Return all the lines below exactly. Any picture among them is omitted.

::: Information provided

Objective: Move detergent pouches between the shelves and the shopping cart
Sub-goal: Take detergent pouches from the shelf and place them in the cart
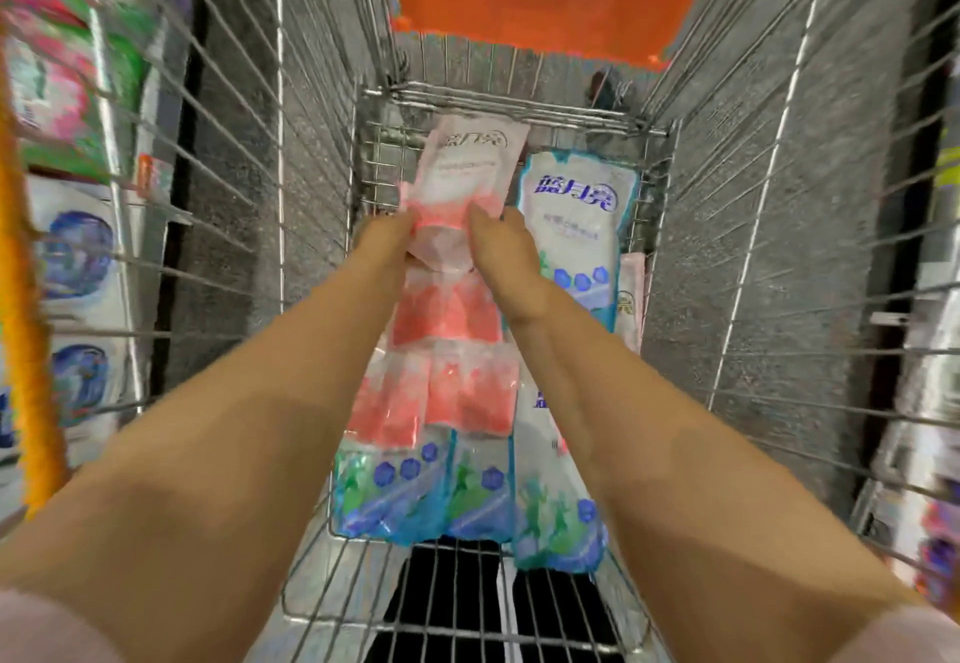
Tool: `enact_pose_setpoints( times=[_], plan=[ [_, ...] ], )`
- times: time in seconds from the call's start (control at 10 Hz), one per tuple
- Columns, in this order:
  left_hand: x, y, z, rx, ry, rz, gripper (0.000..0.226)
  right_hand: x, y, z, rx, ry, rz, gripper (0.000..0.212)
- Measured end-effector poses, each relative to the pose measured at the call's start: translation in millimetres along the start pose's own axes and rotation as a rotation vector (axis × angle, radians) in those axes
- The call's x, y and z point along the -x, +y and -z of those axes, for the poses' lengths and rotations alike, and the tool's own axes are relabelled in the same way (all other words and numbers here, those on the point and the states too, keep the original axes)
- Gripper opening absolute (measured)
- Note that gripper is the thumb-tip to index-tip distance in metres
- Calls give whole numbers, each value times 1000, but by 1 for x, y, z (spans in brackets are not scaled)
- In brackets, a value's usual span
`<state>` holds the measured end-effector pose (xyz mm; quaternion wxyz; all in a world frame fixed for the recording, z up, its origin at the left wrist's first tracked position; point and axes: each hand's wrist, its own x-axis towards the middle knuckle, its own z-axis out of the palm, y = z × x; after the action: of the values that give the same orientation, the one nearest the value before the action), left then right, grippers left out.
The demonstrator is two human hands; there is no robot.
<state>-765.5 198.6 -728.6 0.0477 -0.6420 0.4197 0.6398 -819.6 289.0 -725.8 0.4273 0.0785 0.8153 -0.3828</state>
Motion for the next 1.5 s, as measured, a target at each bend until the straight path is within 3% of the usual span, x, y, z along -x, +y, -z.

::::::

* **Task result**
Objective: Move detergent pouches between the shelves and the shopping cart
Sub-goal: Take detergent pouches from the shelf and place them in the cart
Tool: `enact_pose_setpoints( times=[_], plan=[ [_, ...] ], )`
- times: time in seconds from the call's start (control at 10 Hz), one per tuple
- Columns, in this order:
  left_hand: x, y, z, rx, ry, rz, gripper (0.000..0.226)
  right_hand: x, y, z, rx, ry, rz, gripper (0.000..0.212)
- Measured end-effector poses, each relative to the pose measured at the call's start: translation in millimetres along the start pose's own axes and rotation as a rotation vector (axis × angle, radians) in those axes
- The call's x, y and z point along the -x, +y and -z of those axes, for the poses' lengths and rotations alike, and the tool's own axes are relabelled in the same way (all other words and numbers here, those on the point and the states too, keep the original axes)
- Gripper opening absolute (measured)
- Note that gripper is the thumb-tip to index-tip distance in metres
- Calls give whole numbers, each value times 1000, but by 1 for x, y, z (spans in brackets are not scaled)
- In brackets, a value's usual span
`<state>` holds the measured end-effector pose (xyz mm; quaternion wxyz; all in a world frame fixed for the recording, z up, its origin at the left wrist's first tracked position; point and axes: each hand's wrist, its own x-axis towards the middle knuckle, its own z-axis out of the palm, y = z × x; after the action: of the values that give the same orientation, the one nearest the value before the action), left then right, grippers left out.
The demonstrator is two human hands; there is no robot.
<state>-765.5 198.6 -728.6 0.0477 -0.6420 0.4197 0.6398 -819.6 289.0 -725.8 0.4273 0.0785 0.8153 -0.3828</state>
Motion for the next 1.5 s, as measured, a target at each bend until the straight path is within 3% of the usual span, x, y, z along -x, +y, -z.

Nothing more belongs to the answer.